At this critical time when the value of the library is often questioned, libraries and librarians must learn to better promote ourselves to our potential users. Using online promotional video is one good way to achieve that goal. The idea of this Screenwriting for Librarians series of blog posts is to share some screenwriting and storytelling techniques that I think might help fellow librarians who are interested in utilizing this medium to attract more users.
Drama is conflict. A dramatic story contains two essential elements: 1) a protagonist who wants something – a goal, and 2) obstacles that prevent the protagonist from achieving that goal. A typical story is always about someone wanting something but has to overcome obstacles to obtain it. The physical goal of the protagonist is the engine that drives the story forward. But a story is not that interesting or “dramatic” if the protagonist can easily obtain what he or she wants. Therefore, obstacles to make life difficult for the protagonist (which creates conflicts) is essential.
We only have to look at some of the recent Hollywood movies and see that. For example:
- in The King’s Speech, Henry VI has to overcome his stammer (obstacle) to become a worthy king (goal);
- in Black Swan, to play the evil Black Swan (goal), Natalie Portman’s ballerina must fight against descending into madness (obstacle); or
- in The Fighter, Micky Ward (Mark Wahlberg) wants to triumph in the ring (goal), but his domineering mother, crack addict brother, big haired sisters all make life difficult for him (obstacle).
The same principles apply to short videos. Because of the restriction of time, the goal of the protagonist must be clear very early on and the conflict must be simple and easy to see. An example:
As mentioned in my previous post, good commercials tend to focus on delivering just one simple message. This absurdly funny State Farm commercial only wants to convey this simple message: “Like a good neighbor, State Farm is there”. The protagonists’ goal here is to chill and enjoy their burger (just one! ). The obstacle is, well, the “raging” buffalo. And when their goal collides with the obstacle, we have conflict and drama.
And then the story is about them trying to overcome the the obstacle. First they sing the ridiculous State Farm Magic Jingle (which is now firmly lodged in my head. Just to show that this is a successful commercial) to summon the State Farm agent, who in turn comes up with the idea to use the jingle to transport them to his office to escape the attacking buffalo. Problem solved. End of story. Message conveyed.

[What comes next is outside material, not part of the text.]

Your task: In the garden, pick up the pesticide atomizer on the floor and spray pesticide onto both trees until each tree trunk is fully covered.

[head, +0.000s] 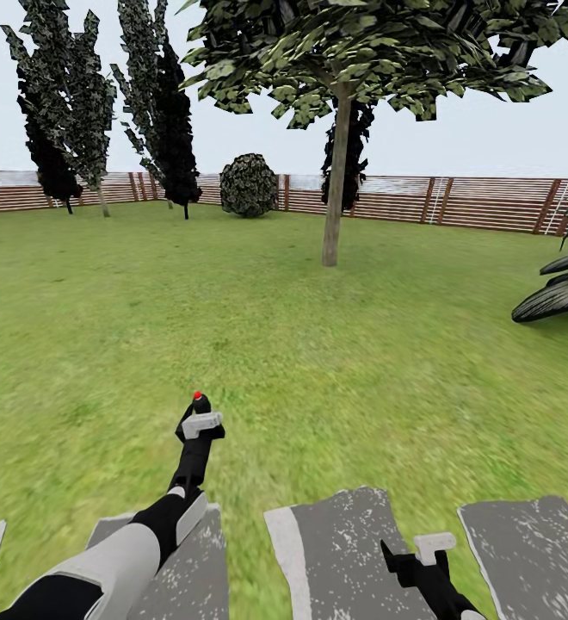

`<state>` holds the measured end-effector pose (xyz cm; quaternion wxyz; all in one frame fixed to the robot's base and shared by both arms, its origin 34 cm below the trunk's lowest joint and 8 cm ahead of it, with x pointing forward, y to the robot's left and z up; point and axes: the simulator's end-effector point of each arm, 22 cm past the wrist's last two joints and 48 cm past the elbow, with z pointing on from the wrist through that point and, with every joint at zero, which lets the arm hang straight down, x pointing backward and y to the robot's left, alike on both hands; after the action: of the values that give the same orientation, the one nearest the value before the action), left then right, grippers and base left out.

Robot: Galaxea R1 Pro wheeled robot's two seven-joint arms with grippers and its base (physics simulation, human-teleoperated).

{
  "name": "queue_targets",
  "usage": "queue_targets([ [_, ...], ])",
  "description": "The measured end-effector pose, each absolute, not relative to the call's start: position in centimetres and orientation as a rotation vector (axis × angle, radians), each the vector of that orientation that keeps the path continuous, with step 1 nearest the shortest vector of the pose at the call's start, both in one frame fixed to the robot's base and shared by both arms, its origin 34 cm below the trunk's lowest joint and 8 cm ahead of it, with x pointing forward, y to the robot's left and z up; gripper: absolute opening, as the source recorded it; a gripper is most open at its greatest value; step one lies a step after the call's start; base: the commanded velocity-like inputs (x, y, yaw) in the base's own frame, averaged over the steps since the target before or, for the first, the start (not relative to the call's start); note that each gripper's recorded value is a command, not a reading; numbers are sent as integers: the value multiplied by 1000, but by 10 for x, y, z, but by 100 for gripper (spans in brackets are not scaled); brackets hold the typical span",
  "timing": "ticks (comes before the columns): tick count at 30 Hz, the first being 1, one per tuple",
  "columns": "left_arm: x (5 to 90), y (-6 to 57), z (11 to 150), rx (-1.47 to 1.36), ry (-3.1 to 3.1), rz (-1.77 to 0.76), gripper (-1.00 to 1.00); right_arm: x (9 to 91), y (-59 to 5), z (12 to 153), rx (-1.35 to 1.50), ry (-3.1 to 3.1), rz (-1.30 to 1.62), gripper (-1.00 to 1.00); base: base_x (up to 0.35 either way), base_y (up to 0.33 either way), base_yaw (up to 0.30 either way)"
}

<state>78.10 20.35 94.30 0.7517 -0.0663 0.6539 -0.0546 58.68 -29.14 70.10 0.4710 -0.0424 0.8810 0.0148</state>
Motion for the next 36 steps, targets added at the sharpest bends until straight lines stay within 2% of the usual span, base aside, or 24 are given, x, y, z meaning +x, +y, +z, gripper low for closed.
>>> queue_targets([
  [9,777,204,936,-158,1443,-118,-100,584,-298,699,-81,2162,25,100,65,0,0],
  [14,765,204,917,-167,1477,-115,-100,575,-300,690,-62,2185,17,100,324,0,0],
  [17,707,206,845,-184,1607,-105,-100,569,-303,684,-59,2202,12,100,343,0,0],
  [36,716,204,846,-176,1628,-108,-100,564,-304,679,-57,2218,8,100,350,0,0],
])
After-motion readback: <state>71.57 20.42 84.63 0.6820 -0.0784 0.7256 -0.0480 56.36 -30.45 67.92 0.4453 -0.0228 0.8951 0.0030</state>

This video also has a proper story structure: Act I (The Setup) is two dudes enjoying their burger and then getting attacked by a raging buffalo; Act II (The Confrontation) is them summoning the State Farm agent, and work together to confront the problem; and Act III (The Resolution) is where their agent solves the problem by transporting them back to the State Farm office.
Using a story is a good way to captivate viewers, but dramatizing a message is not an easy task, which is why we so often fall back to those dull “present the facts” videos. Hopefully the tips in this post will help you create a engaging story.